Une pratique utile, c’est de ralentir et de passer consciemment et délibérément au crible ce que tu trouves sur le net. (Photo: 123rf)


L’UTILISATION DE L’INTERNET et des médias sociaux pour explorer une vocation ou pour apprendre davantage sur la foi catholique peut être un outil efficace—mais il y a quelques risques. Il vaut le coup de savoir où les choses peuvent mal tourner et de devenir plus sensible à nos vies en ligne, de dire Dominic Sanfilippo, qui a récemment complété des recherches avancées sur les effets du complotisme et de la polarisation dans les espaces catholiques des médias sociaux. VISION a rencontré Sanfilippo pour apprendre comment les catholiques peuvent utiliser les ressources abondantes de l’internet de façon positive, tout en évitant les façons par lesquelles il peut nous mal informer et nous diviser.

Avant d’aborder le sujet des risques de certain contenu confessionnel en ligne, parle-nous de ce que tu considères ses aspects positifs.

L’internet peut être un baume pour beaucoup de gens. Ceux qui vivent dans des régions éloignées et isolées—ou qui se sentent déconnectés pour des raisons quelles qu’elles soient—pourraient ne jamais être au courant des nombreuses communautés religieuses qui existent. En faisant une recherche en ligne il se peut qu’ils trouvent le site web de VISION ou des ressources des augustins, des marianistes ou des franciscains, par exemple. Il se peut que ce soient des gens qui n’avaient pas de soutien à la maison pour leur intérêt à la vie religieuse. En ligne, ils peuvent trouver un site web ou un courriel et peuvent aller vers les autres. L’internet libère beaucoup de gens pour qu’ils trouvent d’autres gens authentiques et ils peuvent établir des rapports sociaux avec eux malgré les distances et les barrières—et cela est merveilleux.

Il existe une puissance facilitante quand on a tant d’information par suite de quelques frappes. Je ne dirais pas que toute cette information est facilitante, car les algorithmes des outils de recherche et les pressions commerciales priorisent les informations de sorte qu’on reste engagé à tout prix. La priorité n’est pas celle de t’apporter un point de vue nuancé d’un sujet déterminé.

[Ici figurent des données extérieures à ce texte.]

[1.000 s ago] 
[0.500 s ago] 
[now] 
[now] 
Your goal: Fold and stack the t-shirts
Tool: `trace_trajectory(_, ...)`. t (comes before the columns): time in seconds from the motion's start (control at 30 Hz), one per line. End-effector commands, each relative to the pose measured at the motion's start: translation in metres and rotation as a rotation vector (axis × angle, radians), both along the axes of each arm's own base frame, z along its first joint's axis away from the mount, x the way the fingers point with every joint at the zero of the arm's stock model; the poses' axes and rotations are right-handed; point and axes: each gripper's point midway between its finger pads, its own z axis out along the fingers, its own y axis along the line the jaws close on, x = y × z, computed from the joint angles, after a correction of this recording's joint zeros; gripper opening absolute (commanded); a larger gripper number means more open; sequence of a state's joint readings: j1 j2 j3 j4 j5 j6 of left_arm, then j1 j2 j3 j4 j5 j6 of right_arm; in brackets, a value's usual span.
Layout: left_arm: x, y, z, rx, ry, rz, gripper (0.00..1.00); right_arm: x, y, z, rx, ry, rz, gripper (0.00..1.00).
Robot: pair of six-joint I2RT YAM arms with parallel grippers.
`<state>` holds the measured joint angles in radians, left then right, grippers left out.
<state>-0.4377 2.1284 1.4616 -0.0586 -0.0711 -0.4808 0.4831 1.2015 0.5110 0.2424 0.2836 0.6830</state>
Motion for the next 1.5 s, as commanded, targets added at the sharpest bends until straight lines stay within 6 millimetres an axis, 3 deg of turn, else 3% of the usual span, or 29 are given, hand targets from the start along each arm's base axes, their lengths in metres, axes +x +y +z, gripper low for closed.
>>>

Qu’est-ce qui tourne mal si l’on dépend des recherches sur internet et des médias sociaux pour apprendre sur la foi et le discernement vocationnel?

Commençons avec les barres de recherche, que ce soit par des moteurs de recherche ou des réseaux sociaux. Sur le plan individuel, une personne qui contemple une vie religieuse et qui fait des recherches en ligne ne se souvient pas nécessairement que ses données personnelles et ses intérêts sont accumulés et vendus à la minute près. Mettons, on se sert de Google pour chercher «Ordres religieux catholiques près de moi» ou «Comment puis-je me joindre à un monastère?» Chaque fois qu’on remet des questions à Google, tes termes de recherche, lieu, préférence et tes habitudes numériques sont recueillis. Cet aperçu particulier est vendu aux courtiers en données et aux annonceurs.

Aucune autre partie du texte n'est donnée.